Please note that an open analog input produces magic values. You need to have a defined potential, otherwise it reads rubbish. So either pull it up or down or connect an analog output device to it, but reading open leads is useless ;=) If you want to find out more search for pull up resistors
I agree . . but This Thread , the way I read the posts, seems to indicate that the ADC inputs on the Farmduino board do have pullups enabled “by firmware default” (?)
{ This might be a huge ASSUME by me }
Can some kind person post a link to the Farmduino v1.4 board electronics schematic ?
That would be awesome ! I’m struggling to locate it.

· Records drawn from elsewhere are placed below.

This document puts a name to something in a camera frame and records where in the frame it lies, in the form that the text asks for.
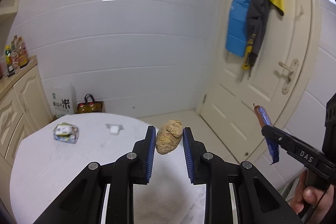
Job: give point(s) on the round table with white cloth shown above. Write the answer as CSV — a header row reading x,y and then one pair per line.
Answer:
x,y
78,161

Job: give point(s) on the blue and brown wrapper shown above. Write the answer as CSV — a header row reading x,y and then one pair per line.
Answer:
x,y
263,116

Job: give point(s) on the small white packet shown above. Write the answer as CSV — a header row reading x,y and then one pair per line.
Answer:
x,y
114,129

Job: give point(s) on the green and white packet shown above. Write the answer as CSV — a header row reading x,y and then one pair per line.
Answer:
x,y
65,132

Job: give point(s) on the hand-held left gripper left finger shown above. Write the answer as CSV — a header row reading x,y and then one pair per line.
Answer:
x,y
150,153

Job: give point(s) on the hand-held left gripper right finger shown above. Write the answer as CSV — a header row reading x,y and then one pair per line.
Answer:
x,y
187,155

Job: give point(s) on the cream base cabinet with counter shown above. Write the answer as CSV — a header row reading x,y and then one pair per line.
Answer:
x,y
29,92

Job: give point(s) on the clear bottle with red label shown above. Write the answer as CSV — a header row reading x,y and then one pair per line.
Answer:
x,y
15,56

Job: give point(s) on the white rice bag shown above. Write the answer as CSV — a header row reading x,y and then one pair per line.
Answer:
x,y
63,103

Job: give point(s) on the green bottle with yellow cap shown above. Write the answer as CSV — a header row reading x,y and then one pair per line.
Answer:
x,y
8,61

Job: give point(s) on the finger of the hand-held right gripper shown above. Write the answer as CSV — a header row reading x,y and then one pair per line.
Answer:
x,y
275,138

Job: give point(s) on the amber cooking oil bottle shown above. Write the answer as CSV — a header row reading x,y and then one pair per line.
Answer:
x,y
23,56

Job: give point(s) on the grey apron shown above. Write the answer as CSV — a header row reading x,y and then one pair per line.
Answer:
x,y
258,8

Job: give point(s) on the person's right hand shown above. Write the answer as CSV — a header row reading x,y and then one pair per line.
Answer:
x,y
309,195

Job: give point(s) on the blue plastic apron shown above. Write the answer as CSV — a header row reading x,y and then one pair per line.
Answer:
x,y
240,16

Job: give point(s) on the yellow brown lump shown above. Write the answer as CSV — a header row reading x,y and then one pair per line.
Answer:
x,y
168,137

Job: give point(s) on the cream door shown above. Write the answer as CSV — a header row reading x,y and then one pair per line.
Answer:
x,y
288,29

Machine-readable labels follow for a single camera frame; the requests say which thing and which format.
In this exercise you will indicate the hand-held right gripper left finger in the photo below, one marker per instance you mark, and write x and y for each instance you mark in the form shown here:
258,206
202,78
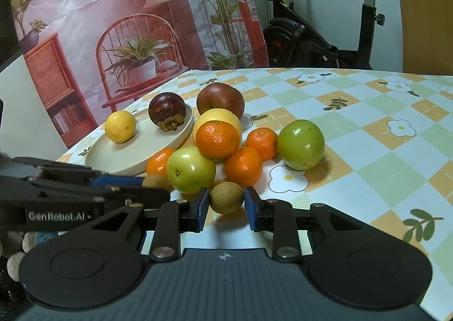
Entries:
201,211

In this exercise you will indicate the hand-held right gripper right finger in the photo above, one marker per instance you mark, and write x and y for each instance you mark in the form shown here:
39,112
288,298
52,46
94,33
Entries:
250,211

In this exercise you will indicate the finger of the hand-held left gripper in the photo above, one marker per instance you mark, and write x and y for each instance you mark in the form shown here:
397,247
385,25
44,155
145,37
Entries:
116,181
148,198

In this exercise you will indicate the brown longan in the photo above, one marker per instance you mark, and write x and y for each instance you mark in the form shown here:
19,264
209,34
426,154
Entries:
226,198
157,181

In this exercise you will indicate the beige round plate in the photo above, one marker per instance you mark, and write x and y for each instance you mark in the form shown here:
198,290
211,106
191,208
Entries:
116,156

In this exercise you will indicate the green jujube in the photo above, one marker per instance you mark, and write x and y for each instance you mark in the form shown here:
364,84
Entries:
300,144
191,170

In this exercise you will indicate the yellow lemon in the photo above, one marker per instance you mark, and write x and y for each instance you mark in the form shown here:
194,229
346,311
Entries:
120,126

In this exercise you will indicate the dark purple mangosteen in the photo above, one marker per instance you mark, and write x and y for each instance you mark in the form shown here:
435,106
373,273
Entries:
166,108

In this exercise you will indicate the person's left hand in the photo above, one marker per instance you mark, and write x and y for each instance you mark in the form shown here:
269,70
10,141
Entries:
16,266

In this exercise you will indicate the large orange mandarin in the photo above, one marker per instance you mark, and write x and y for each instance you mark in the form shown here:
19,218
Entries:
217,140

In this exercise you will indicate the large yellow citrus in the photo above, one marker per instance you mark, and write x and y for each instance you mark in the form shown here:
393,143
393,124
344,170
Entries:
219,115

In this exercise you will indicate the red apple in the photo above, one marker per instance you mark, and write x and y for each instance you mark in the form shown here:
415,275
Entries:
223,96

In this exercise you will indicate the checkered floral tablecloth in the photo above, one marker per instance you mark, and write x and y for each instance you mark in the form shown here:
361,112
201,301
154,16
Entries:
371,151

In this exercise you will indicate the black exercise bike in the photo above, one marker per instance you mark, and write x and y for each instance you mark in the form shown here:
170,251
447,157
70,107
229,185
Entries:
293,38

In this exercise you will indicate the wooden door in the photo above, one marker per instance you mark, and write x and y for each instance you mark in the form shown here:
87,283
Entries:
424,23

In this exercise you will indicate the printed wall cloth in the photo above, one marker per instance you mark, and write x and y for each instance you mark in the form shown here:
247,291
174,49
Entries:
106,6

Hey, no, there are no pullups in the schematic, afaik. And yes, the pullups are enabled on all analog input pins in Arduino firmware (farmbot_arduino_controller.cpp) to reduce the number of things that can go wrong with unused ports. The default soil moisture sensor seems (!?) to provide enough current to outvote the pullup. Experimenting with other sensors like capacitive moisture sensors or distance sensors will generate wrong values due to the enabled pullups.
At the moment there are two solutions:
compile custom firmware for Arduino with pullup disabled (until next automatic firmware update…)
use this farmware
(3.) wait until new scheduled software fix in webapp, introducing a pin type “analog_no_pullup”

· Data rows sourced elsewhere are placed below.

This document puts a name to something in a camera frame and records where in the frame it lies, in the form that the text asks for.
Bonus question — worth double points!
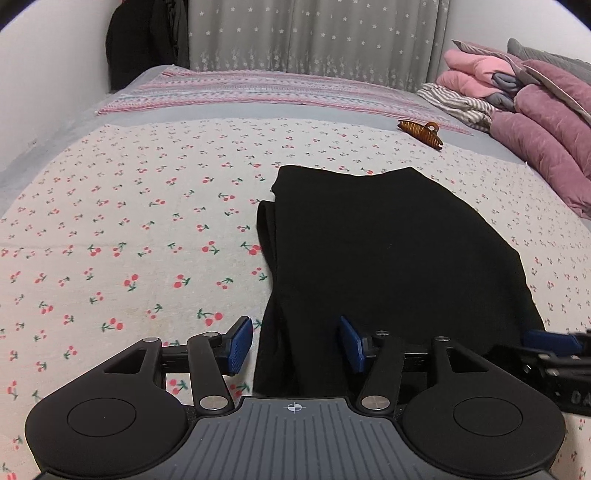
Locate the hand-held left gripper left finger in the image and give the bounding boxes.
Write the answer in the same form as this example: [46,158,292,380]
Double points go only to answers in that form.
[99,316,254,416]

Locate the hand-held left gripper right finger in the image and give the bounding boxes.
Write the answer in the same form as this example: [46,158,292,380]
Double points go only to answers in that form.
[339,316,493,416]

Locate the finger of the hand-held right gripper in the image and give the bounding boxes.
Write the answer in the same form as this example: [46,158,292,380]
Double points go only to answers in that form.
[523,329,591,356]

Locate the black pants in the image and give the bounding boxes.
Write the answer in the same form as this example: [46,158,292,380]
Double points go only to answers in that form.
[253,165,546,398]

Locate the cherry-print bed sheet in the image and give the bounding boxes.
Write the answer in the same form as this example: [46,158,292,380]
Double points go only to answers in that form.
[0,117,591,480]

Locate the mauve folded quilt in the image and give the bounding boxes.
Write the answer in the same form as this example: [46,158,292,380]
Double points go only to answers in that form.
[489,59,591,217]

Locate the brown hair claw clip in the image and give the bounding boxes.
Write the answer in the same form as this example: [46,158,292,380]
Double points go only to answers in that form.
[398,120,443,150]

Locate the grey white striped cloth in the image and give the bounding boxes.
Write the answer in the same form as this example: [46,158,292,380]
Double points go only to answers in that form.
[417,82,498,133]

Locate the pink striped blanket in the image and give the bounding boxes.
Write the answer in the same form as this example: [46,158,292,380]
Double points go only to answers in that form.
[95,65,474,137]

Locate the grey folded garment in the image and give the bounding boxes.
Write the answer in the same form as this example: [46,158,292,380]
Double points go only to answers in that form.
[491,71,519,110]

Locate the pink folded garment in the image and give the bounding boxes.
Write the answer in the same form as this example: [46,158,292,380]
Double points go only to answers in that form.
[436,48,523,100]

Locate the grey quilted blanket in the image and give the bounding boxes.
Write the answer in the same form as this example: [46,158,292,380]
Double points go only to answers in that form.
[506,38,591,71]

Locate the grey star-print curtain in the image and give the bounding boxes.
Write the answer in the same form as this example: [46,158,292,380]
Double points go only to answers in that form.
[187,0,451,91]

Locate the hanging dark clothes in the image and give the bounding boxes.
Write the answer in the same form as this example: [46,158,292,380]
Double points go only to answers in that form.
[105,0,190,91]

Analog pins without pullups and nothing connected read as random values, as can be tested using the above farmware on an unused pin.
Poking the moisture sensor twice in the same place, right after another, returns dryer readings the second time. This is due to a thin layer of air along the sensors surface in the second measurement. At least this is a result, I get repeatable with a capacitive sensor.
Hi JoeHou,
I run the “Set Pin IO Mode” farmware with 0 for “input” in the beginning of any sequence measuring soil moisture. The readings I get, are between 370 (soaking wet) and 570 (air). This should correspond to 1.8V - 2.78V as sensor reading (the 10 bit A/D converter returns increments of 5V/1024).

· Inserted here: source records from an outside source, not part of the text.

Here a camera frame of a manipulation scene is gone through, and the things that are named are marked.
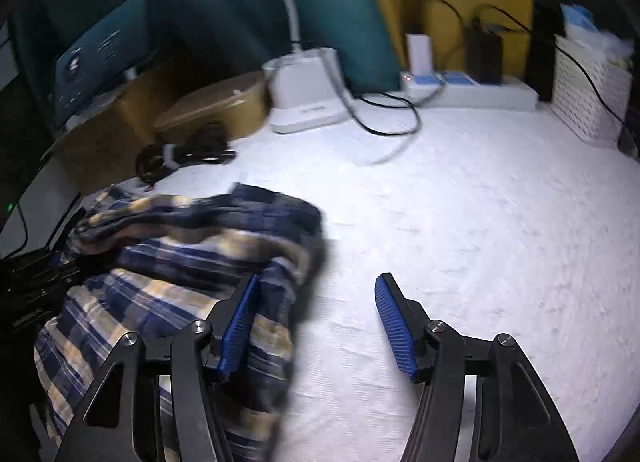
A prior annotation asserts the white charger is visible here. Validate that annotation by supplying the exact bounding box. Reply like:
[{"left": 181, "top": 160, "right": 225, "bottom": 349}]
[{"left": 405, "top": 33, "right": 435, "bottom": 77}]

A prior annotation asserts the white desk lamp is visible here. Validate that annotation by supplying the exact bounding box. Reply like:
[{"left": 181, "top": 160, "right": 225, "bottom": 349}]
[{"left": 250, "top": 0, "right": 351, "bottom": 135}]

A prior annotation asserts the dark window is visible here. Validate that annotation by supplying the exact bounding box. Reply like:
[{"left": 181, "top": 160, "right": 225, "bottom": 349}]
[{"left": 525, "top": 0, "right": 640, "bottom": 103}]

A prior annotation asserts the blue plastic pack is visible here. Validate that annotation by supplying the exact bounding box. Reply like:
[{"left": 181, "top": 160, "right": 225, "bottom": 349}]
[{"left": 560, "top": 3, "right": 636, "bottom": 68}]

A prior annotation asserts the blue yellow plaid shirt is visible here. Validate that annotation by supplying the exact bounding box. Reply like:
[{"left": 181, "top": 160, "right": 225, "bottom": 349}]
[{"left": 32, "top": 182, "right": 328, "bottom": 462}]

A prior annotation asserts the teal curtain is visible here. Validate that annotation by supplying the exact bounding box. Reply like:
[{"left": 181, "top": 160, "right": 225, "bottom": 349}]
[{"left": 10, "top": 0, "right": 401, "bottom": 93}]

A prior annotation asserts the white perforated basket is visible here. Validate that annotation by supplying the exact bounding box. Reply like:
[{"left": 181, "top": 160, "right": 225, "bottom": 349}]
[{"left": 552, "top": 34, "right": 633, "bottom": 143}]

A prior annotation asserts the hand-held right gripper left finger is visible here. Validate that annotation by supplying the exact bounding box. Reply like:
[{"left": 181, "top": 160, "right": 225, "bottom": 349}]
[{"left": 54, "top": 273, "right": 261, "bottom": 462}]

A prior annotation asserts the black charger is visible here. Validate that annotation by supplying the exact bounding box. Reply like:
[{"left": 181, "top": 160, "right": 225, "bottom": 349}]
[{"left": 466, "top": 24, "right": 503, "bottom": 84}]

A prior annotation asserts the round wooden box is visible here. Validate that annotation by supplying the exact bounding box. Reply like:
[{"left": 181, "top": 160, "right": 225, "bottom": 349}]
[{"left": 154, "top": 71, "right": 273, "bottom": 143}]

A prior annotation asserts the coiled black cable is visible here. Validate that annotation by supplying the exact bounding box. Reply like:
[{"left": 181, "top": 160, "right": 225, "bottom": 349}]
[{"left": 136, "top": 122, "right": 237, "bottom": 185}]

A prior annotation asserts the tablet with lit screen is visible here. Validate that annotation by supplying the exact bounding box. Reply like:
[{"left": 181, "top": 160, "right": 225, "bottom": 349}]
[{"left": 52, "top": 0, "right": 151, "bottom": 125}]

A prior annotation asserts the cardboard box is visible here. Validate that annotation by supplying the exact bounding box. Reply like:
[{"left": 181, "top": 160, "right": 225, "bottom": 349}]
[{"left": 42, "top": 49, "right": 201, "bottom": 193}]

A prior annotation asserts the white power strip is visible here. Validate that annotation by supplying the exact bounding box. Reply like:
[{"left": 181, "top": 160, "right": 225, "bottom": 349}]
[{"left": 400, "top": 71, "right": 540, "bottom": 112}]

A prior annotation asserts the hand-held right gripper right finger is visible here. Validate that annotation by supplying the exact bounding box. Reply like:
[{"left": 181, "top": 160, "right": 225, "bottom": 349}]
[{"left": 375, "top": 272, "right": 581, "bottom": 462}]

I use a “homeengineer capacitive moisture sensor”
Its analog output voltage is 0-3V, so this corresponds fairly well. The values are quite stable although I do not have any experience with the temperature drift yet (still winter here).
Possible that some pins have additional connections on the board and behave differently therefore. I have my sensor wired on pin 59.
Georg (qurzschluss)
Hi @qurzschluss, due to my problems with the standard moisture sensor, I bought exactly the same capacitive sensor and mounted it to the UTM.
Then I tried naively just to read the sensor, but it didnt bring back senseful values.
I’m a software developer, but less a hardware guy and not too deep into arduino stuff.
I understand from your post that I need to set the “Pin IO Mode” somehow, could you explain in more details what needs to be done here?